At the same age, Alex had made the same plea, and he, too, had refused, one of the few occasions during her childhood when he had denied her anything. His reasoning had been legitimate, that as a busy single parent with unpredictable working hours, he simply could not fit a dog into his routine. She had accepted that, and had settled for a kitten; when it was flattened by a passing car, the pet phase had come to an end. Still, he had wondered, subsequently, whether he might have tried a little harder to make the canine work had it not been for the underlying prejudice instilled by his mother.
In middle age, Skinner rarely thought of his childhood family unit. He had been brought up in comfortable, even privileged circumstances; his solicitor father had been one of the most respected men in the community, and Bob had idolised him. His mother, though, had always been distant and, he had thought, unloving towards him. Of course he had been too young to have heard of closet alcoholism, far less to spot the secret that she had kept hidden from her husband for years, until after the seeds of her early death had been sown. Then there was his brother Michael, who had done his best to make his early years a nightmare, and who had returned to trigger a brief crisis in his middle age. Life was a coin, he sometimes thought, spinning in mid-air, with no logic or physical law determining which side finished on top. He did not regard himself as anything like the man his father had been, yet he had inherited his strengths and built a career upon them. Michael, on the other hand, had inherited their mother’s weakness, and had blended it with an innate cruelty that had often spilled into sadism. And if that spinning coin had landed with the other side up. .

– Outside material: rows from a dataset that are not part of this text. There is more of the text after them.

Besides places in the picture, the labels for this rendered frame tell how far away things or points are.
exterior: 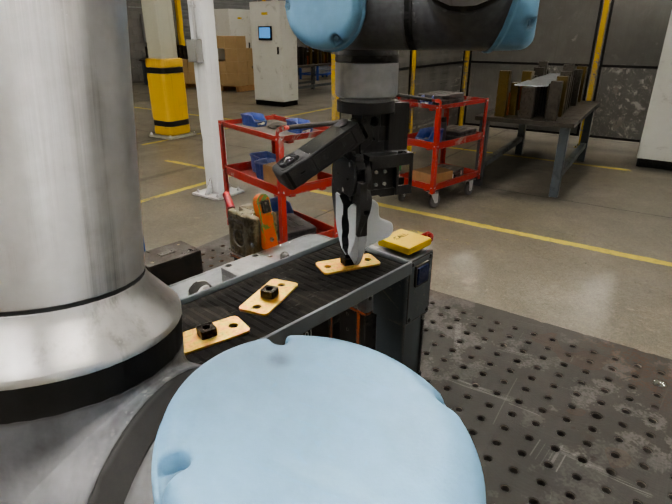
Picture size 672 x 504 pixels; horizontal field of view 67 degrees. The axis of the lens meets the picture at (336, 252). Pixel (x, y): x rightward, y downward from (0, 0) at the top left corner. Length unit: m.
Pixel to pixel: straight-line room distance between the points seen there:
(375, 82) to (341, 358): 0.43
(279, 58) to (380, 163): 10.44
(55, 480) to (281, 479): 0.09
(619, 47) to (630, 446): 6.77
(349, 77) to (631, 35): 7.15
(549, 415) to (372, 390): 1.04
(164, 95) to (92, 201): 7.76
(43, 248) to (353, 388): 0.12
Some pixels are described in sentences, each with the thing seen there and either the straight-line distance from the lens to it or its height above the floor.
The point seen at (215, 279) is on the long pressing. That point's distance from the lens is 1.04.
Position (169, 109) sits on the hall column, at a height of 0.42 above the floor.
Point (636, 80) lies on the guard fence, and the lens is 7.69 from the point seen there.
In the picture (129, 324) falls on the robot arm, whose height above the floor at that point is 1.35.
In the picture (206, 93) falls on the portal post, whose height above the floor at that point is 0.95.
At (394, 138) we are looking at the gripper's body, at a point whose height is 1.33.
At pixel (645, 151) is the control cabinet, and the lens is 6.94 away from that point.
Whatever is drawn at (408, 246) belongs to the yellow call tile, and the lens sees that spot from 0.76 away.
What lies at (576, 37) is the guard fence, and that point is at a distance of 7.79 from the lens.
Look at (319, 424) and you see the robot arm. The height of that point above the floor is 1.33.
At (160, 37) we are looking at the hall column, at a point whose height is 1.38.
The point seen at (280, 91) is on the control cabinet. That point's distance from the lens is 11.10.
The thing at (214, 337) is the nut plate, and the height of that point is 1.16.
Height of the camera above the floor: 1.45
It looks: 23 degrees down
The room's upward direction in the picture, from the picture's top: straight up

His mind’s eye looked back at the family in which he had grown up, and at those he had raised himself. ‘What a record, eh, Bob?’ he mused. ‘If you’ve any honour you’ll spell out to Aileen the history she’s marrying into; give the girl fair warning. . and the chance to change her mind?’ Then he considered how he would feel if she did, and decided that instead he would do his best to learn from experience.

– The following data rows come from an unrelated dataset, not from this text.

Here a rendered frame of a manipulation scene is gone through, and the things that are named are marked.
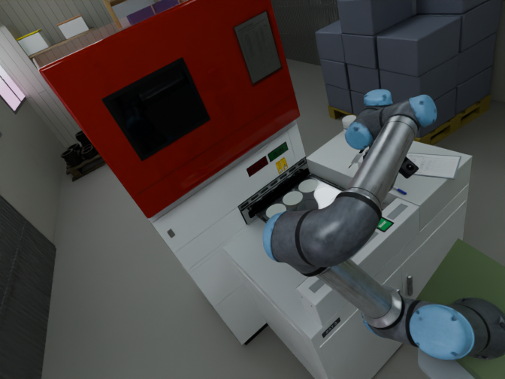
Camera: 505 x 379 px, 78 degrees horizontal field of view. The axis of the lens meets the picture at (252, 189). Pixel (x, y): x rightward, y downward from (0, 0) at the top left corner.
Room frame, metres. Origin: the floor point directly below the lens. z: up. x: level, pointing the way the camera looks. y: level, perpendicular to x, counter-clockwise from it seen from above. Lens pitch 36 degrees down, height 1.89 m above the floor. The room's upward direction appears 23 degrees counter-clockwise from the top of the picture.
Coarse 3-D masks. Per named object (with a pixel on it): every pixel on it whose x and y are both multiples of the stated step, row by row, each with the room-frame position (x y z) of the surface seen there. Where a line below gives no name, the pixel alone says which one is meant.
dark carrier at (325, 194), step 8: (312, 176) 1.27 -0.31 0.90; (296, 184) 1.26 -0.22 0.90; (320, 184) 1.19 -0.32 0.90; (328, 184) 1.16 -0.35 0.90; (288, 192) 1.23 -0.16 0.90; (312, 192) 1.16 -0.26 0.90; (320, 192) 1.14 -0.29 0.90; (328, 192) 1.11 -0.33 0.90; (336, 192) 1.09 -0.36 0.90; (280, 200) 1.19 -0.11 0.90; (304, 200) 1.13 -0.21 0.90; (312, 200) 1.10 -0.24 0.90; (320, 200) 1.08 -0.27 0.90; (328, 200) 1.06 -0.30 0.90; (288, 208) 1.12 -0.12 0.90; (296, 208) 1.09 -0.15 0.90; (304, 208) 1.07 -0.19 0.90; (312, 208) 1.05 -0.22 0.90; (320, 208) 1.03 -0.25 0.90; (264, 216) 1.13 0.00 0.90
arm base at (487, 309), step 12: (456, 300) 0.41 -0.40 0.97; (468, 300) 0.39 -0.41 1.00; (480, 300) 0.38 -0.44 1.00; (480, 312) 0.34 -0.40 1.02; (492, 312) 0.34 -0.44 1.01; (492, 324) 0.31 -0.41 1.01; (504, 324) 0.31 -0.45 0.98; (492, 336) 0.29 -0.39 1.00; (504, 336) 0.29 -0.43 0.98; (492, 348) 0.28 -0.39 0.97; (504, 348) 0.27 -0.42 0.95
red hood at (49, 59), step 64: (192, 0) 1.20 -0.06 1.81; (256, 0) 1.28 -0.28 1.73; (64, 64) 1.03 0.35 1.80; (128, 64) 1.09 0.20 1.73; (192, 64) 1.16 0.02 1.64; (256, 64) 1.25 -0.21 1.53; (128, 128) 1.05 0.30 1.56; (192, 128) 1.12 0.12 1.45; (256, 128) 1.22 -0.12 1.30; (128, 192) 1.01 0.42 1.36
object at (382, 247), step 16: (400, 208) 0.80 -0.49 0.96; (416, 208) 0.77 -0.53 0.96; (400, 224) 0.73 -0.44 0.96; (416, 224) 0.76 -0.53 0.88; (368, 240) 0.72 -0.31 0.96; (384, 240) 0.70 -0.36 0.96; (400, 240) 0.73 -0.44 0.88; (352, 256) 0.69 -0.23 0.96; (368, 256) 0.66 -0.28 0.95; (384, 256) 0.69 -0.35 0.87; (368, 272) 0.66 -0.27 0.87; (304, 288) 0.64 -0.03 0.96; (320, 288) 0.62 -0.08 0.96; (304, 304) 0.64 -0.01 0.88; (320, 304) 0.58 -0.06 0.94; (336, 304) 0.60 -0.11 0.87; (320, 320) 0.57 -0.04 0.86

His musing was interrupted by a snarl, followed by a burst of furious barking from two German shepherd dogs, tethered to stakes in the ground outside a caravan, parked on the left of the road down which he was walking. Far from hiding behind him, Joe and Jarvis strained at their leashes, their feathered ears flapping as they tried to launch what in his eyes would have been a suicide mission.
As Skinner pulled them back towards him, winding in the retractable leads a couple of feet at a time, the caravan door opened and two men stepped out. The first was tall and lank-haired, clad in washed-out jeans and an Ozzy Osborne T-shirt. His companion was shorter, and lightly built; he wore a vest and tracksuit bottoms, and seemed all bones and angles. ‘Sorry,’ Ozzy called across, cuffing each Alsatian round the ears, silencing them instantly. ‘They’re bitches, and they’re both on heat. They wouldn’t hurt a fly, mister, honest.’

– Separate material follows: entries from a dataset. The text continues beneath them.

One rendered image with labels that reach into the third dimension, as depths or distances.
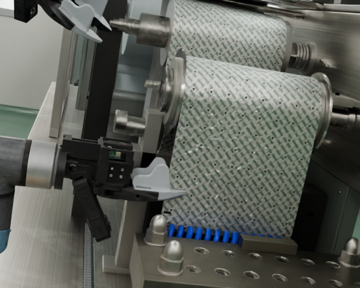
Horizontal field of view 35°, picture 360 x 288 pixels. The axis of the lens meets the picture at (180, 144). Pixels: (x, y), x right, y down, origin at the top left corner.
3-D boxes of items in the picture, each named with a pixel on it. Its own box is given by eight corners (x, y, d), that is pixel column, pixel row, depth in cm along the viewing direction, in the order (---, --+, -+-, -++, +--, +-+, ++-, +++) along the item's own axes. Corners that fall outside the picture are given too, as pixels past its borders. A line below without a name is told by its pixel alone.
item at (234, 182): (158, 229, 96) (178, 123, 92) (288, 244, 101) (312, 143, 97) (158, 230, 96) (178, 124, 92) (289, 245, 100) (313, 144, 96)
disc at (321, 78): (323, 155, 94) (289, 154, 109) (326, 155, 94) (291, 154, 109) (335, 66, 95) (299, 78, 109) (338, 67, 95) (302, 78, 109)
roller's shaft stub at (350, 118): (306, 123, 104) (312, 99, 103) (341, 128, 106) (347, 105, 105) (315, 128, 100) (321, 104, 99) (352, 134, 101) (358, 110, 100)
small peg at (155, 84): (144, 86, 97) (143, 87, 98) (160, 88, 98) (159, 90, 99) (145, 78, 97) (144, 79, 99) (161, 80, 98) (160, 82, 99)
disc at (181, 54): (175, 133, 89) (160, 135, 104) (178, 134, 89) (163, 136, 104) (188, 40, 90) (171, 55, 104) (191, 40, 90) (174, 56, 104)
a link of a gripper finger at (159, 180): (193, 170, 91) (136, 162, 89) (186, 205, 92) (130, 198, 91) (190, 164, 94) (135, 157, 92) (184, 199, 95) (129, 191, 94)

‘I’ll take your word for it.’ He stopped, and looked along the line of mobile homes. The traveller seemed to interpret this as a signal, since he walked towards him. Skinner eyed him up and down; around forty, he reckoned, fit, air of authority about him. The other man could have been anywhere between early thirties and forty-five, his eyes narrow and much less confident.
‘Are you the neighbours?’ the tall man asked. The accent was predominantly Scottish, but with a faint touch of the Northern Irish.